Wawancara dengan Shigeo Fukuda*

150622 Shigeo Fukuda

*) Dalam rangka Pameran Grafis Indonesia—Jepang (JAGDA): Grafis ’89

 


 

Apa yang dimaksud dengan desain grafis?

Desain grafis adalah media komunikasi, seperti misalnya melalui TV terjadi komunikasi visual. Desain grafis berbeda dari seni cetak, meskipun desain grafis dibuat dengan cara mencetak. Desain grafis sendiri merupakan ekspresi budaya suatu zaman.

 

Apakah beda yang dimaksud adalah desain grafis dari seni grafis?

Memang begitu. Bedanya adalah seni dikerjakan sebagai ungkapan atau cetusan murni dari hati/jiwa seniman. Desain grafis dibuat karena ada pesanan, misalnya oleh biro iklan. Jadi, dengan sendirinya desain grafis seringkali bukan cetusan murni artis. Dalam hal ini desain grafis harus dimengerti oleh orang yang melihatnya.

 

Apakah dengan demikian masih sah menganggap desain grafis sebagai seni?

Sampai saat ini desain grafis masih tidak termasuk sebagai seni. Desain grafis hanya sekedar kegiatan bisnis saja. Tapi saat ini Jepang sudah mulai mengakui desain grafis sebagai seni. Hal itu ditunjukkan dengan membuat museum poster, yang setahun lagi akan selesai. Sejauh ini, poster-poster di Jepang segera dibuang setelah dipakai; berbeda sekali dengan Amerika (museum New York), Chekoslovakia, Belanda, Perancis, dan Polandia yang sejak lama telah menyimpan dan menghargai poster sebagai benda seni. Dan di Jepang, kehadiran museum poster yang sedang dibangun itu merupakan perlakuan serta sikap baru yang jelas berbeda.

 

Saling pengaruh antara desain grafis dan seni?

Seni itu kegiatan yang sepenuhnya seni, tidak perlu harus selaras dengan zaman, jadi lebih bebas. Misalnya, karya seniman yang baru diakui bertahun-tahun kemudian – sementara pada zamannya sendiri mungkin tidak terlalu dihargai. Sedangkan desain grafis butuh dan harus diakui pada saat dibuat, dan itu bisa terjadi seperti pada kasus ketidakcocokan dengan pemesan. Desain grafis tidak bisa diharapkan sebagaimana halnya karya seni – yang sekian tahun kemudian akan dipahami oleh masyarakat. Desain grafis harus mengungkapkan sesuatu yang kontemporer, bagaimana kaitannya dengan kondisi masyarakat saat ini, jadi bukan sekedar jadi seniman—tapi sekaligus juga harus berpikiran maju mengikuti zaman sebagaimana layaknya ilmuwan.

 

Shigeo Fukuda dalam jamuan makan malam bersama desainer-desainer Indonesia.

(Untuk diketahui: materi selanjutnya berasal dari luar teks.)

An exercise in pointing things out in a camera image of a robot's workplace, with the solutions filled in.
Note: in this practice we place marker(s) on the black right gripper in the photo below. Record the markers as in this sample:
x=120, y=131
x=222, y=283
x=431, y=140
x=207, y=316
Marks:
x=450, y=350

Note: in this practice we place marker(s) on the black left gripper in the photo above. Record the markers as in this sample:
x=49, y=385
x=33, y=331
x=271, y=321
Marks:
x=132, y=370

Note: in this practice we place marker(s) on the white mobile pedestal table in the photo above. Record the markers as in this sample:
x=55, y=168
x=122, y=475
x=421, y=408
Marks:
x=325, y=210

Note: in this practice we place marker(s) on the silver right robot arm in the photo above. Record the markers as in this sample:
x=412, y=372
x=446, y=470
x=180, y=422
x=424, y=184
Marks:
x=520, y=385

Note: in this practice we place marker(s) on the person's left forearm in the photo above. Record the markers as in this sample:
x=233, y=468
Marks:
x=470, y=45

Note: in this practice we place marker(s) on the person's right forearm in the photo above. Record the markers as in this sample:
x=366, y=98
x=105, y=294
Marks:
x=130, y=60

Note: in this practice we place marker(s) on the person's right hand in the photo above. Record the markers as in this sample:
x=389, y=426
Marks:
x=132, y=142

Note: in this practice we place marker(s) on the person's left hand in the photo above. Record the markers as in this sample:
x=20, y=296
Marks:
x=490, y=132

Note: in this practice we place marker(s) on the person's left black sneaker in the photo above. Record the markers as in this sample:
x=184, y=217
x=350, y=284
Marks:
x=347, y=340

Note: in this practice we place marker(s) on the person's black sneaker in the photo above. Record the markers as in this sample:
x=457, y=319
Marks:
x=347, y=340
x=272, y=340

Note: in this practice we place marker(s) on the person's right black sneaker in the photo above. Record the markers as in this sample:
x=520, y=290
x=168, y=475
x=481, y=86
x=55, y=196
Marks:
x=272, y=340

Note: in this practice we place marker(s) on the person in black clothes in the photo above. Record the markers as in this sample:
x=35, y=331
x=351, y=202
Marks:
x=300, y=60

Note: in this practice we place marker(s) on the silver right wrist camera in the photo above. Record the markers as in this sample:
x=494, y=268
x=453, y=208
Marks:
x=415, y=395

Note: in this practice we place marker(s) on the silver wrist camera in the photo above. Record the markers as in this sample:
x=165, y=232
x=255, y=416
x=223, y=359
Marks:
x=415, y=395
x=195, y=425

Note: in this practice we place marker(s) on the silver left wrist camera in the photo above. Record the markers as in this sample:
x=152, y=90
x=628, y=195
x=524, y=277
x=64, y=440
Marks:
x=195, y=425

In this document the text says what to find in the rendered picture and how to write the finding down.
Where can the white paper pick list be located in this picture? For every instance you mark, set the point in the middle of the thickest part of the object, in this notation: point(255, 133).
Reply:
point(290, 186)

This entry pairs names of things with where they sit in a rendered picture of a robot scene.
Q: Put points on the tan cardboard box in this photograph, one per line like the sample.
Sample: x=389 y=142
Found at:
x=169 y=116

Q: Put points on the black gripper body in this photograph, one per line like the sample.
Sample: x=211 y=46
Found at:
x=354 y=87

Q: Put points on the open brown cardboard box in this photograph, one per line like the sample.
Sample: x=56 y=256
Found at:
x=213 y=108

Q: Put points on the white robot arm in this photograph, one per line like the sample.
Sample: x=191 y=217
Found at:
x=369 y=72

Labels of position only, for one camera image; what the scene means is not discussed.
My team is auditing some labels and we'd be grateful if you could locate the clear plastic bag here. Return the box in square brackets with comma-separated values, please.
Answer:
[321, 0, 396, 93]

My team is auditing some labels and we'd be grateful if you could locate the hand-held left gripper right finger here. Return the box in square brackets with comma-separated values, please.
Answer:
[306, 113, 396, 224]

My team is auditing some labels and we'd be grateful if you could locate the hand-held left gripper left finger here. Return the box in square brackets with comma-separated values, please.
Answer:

Shigeo Fukuda dalam jamuan makan malam bersama desainer-desainer Indonesia.

 

Bagaimana posisi fotografi terhadap desain grafis?

Desain grafis tidak bisa disamaratakan dengan fotografi. Bisa disimak dari sisi pendidikan. Sekolah seni rupa Tokyo setiap tahunnya hanya menerima 50 murid desain grafis, dengan tingkat persaingan cukup tinggi—sekitar 20:2. Desain grafis dalam hal ini bisa dilihat sebagai ilmu. Sisa yang tak tertampung umumnya masuk di sekolah swasta dengan tingkat persaingan yang juga mulai tinggi—lama kursusnya 2 tahun. Desain grafis berbeda dari fotografi, paling tidak karena di Jepang tidak ada sekolah fotografi. Fotografer umumnya hasil pengalaman sebagai kameraman. Kalau misalkan Toshiba memesan, mereka akan datang pertama kalinya ke desain grafis yang kemudian mungkin saja menggunakan jasa fotografer. Di Jepang jumlah desain grafis lebih banyak daripada fotografer—dan kehadiran para fotografer kurang begitu dianggap, kedudukannya jauh di bawah desain grafis.

 

Perbandingan peran desain grafis dan fotografer dalam produk iklan ?

Bisa 9:1 untuk ilustrator. Di Jepang, ilustrasi sangat berkembang. Berkaitan dengan iklan, meskipun tidak terlalu mengetahui iklan, mereka bisa masuk ke dalam pekerjaan ilustrator. Dan Jepang justru memanfaatkan ilustrator dari Perancis atau Amerika. Ilustrasi itu merupakan hasil kerja yang original, dan tidak perlu meniru.

 

Sejauh apa teknologi mempengaruhi desain grafis?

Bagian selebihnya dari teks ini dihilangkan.